Time sequence data may have the following components. In this post the focus is on the seasonal component

  1. Seasonal : The data has seasonal component which has a fixed period and time range
  2. Cyclic : The data has cycle without fixed periods
  3. Long term trend : The data has long term trend of increasing or decreasing

If the data data has cyclic or long term trend, they need to be removed before performing any analysis as outlined in this post.

Seasonal Operational Data

We will be using operational data from a data center as an use case. The data is for CPU usage of servers in a data center. Such data is likely to have strong seasonal component e.g., hour of week day.

You might wonder about the purpose of such analysis. Here are some examples in operational data analytics. As part of a threat detection strategy, we might be interested in anomalous server behavior, which in this case happens to be unusual CPU usage.

One popular way of detecting anomaly is to compute z score which is a function of mean and standard deviation. Since the data is seasonal, the mean and standard deviation will also be seasonal. The average CPU usage may be 40% in certain hours and 80% in some other hours. Usage of 83% may be normal, when the average usage is 80%, but not when it is 40%.

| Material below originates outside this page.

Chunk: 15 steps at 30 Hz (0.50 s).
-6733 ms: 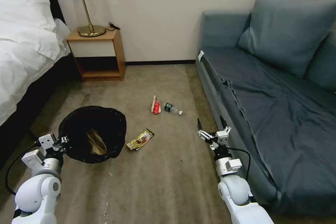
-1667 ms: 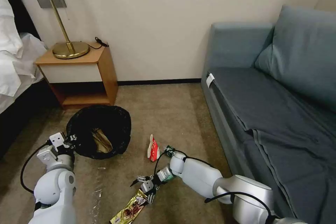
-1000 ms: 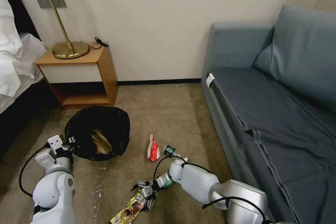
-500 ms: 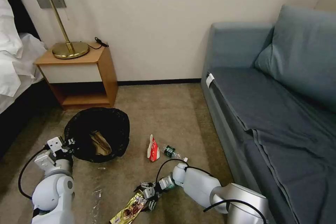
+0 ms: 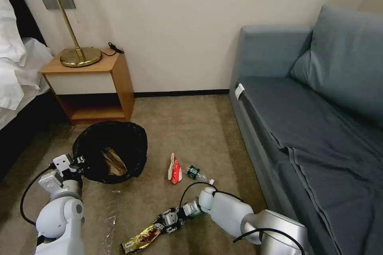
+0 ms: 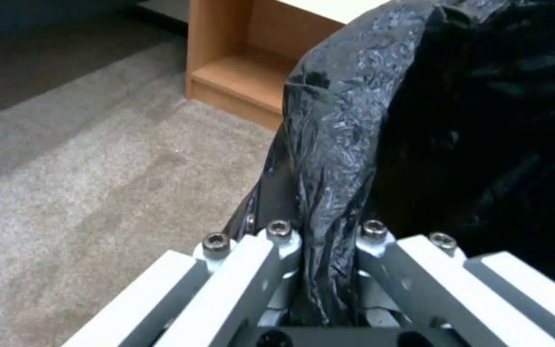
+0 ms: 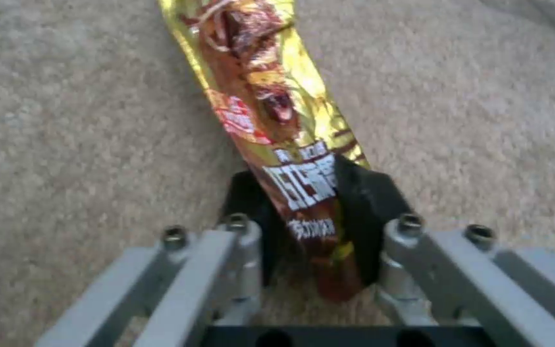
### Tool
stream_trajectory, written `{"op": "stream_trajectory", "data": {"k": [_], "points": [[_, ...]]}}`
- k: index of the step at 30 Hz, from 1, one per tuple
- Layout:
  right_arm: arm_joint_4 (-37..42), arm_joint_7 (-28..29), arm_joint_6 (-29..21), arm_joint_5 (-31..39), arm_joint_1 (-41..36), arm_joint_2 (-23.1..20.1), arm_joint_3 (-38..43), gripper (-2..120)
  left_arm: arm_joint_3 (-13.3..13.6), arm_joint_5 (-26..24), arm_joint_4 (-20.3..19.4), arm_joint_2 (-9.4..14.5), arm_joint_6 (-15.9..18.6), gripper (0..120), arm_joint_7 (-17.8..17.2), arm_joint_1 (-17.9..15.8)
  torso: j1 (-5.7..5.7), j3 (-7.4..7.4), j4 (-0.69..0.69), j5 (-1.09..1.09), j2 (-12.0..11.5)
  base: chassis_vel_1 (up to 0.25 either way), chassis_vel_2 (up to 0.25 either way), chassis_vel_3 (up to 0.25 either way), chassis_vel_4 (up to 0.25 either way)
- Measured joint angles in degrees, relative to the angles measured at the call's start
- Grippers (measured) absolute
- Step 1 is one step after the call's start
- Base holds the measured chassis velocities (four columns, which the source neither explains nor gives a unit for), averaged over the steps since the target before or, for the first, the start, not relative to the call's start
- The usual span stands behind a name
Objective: Pick up the trash bin, then pick up the garbage on the floor and place it into the trash bin.
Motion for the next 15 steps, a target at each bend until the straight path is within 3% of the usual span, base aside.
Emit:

As another example, consider a server cluster that needs to scale elastically depending on the load. If we knew the average usage for different hours on week days and week ends, server provisioning could be done pro actively to handle changing load.

The data for our use case will have the following fields. There may be other fields in the data. But through configuration, only these relevant fields are picked up.

  1. Server ID
  2. CPU usage as percentage
  3. Time stamp as epoch time

Although the focus of this post is analytics with operational data, there are numerous use cases in other business domains.

Seasonality Detection

The first task at hand is detecting seasonal patterns in data. Data is grouped by hour at the hour boundary and average value of data  is calculated for each hour. This is accomplished with the map reduce class SeasonalDetector. Here is some sample output.

server1,16713,19,1,70.211
server1,16713,20,1,28.900
server1,16713,21,1,28.567
server1,16713,22,1,29.594
server1,16713,23,1,29.794
server1,16716,0,1,28.578
server1,16716,1,1,31.467

The fields in the output are as follows. The second and third fields require some explanation. The cycle index, which is the third field,  is the the index of the time range. For hour of day, the index will be between 0 and 23. The parent cycle index is the index of the parent of seasonality type. Parent of hour of day is day. So the parent cycle index is the index of the day since January 1, 1970.

  1. Entity (server) ID
  2. Parent cycle index
  3. Cycle index
  4. Attribute ordinal
  5. Average

Actual detection involves building histogram of hourly average data and picking hours with average of data more or less in the same range. This is done with manual inspection, with the help of some visualization tools.  This gives us groups of hours within  a day, where each group of hours having more or less equal average of hourly data.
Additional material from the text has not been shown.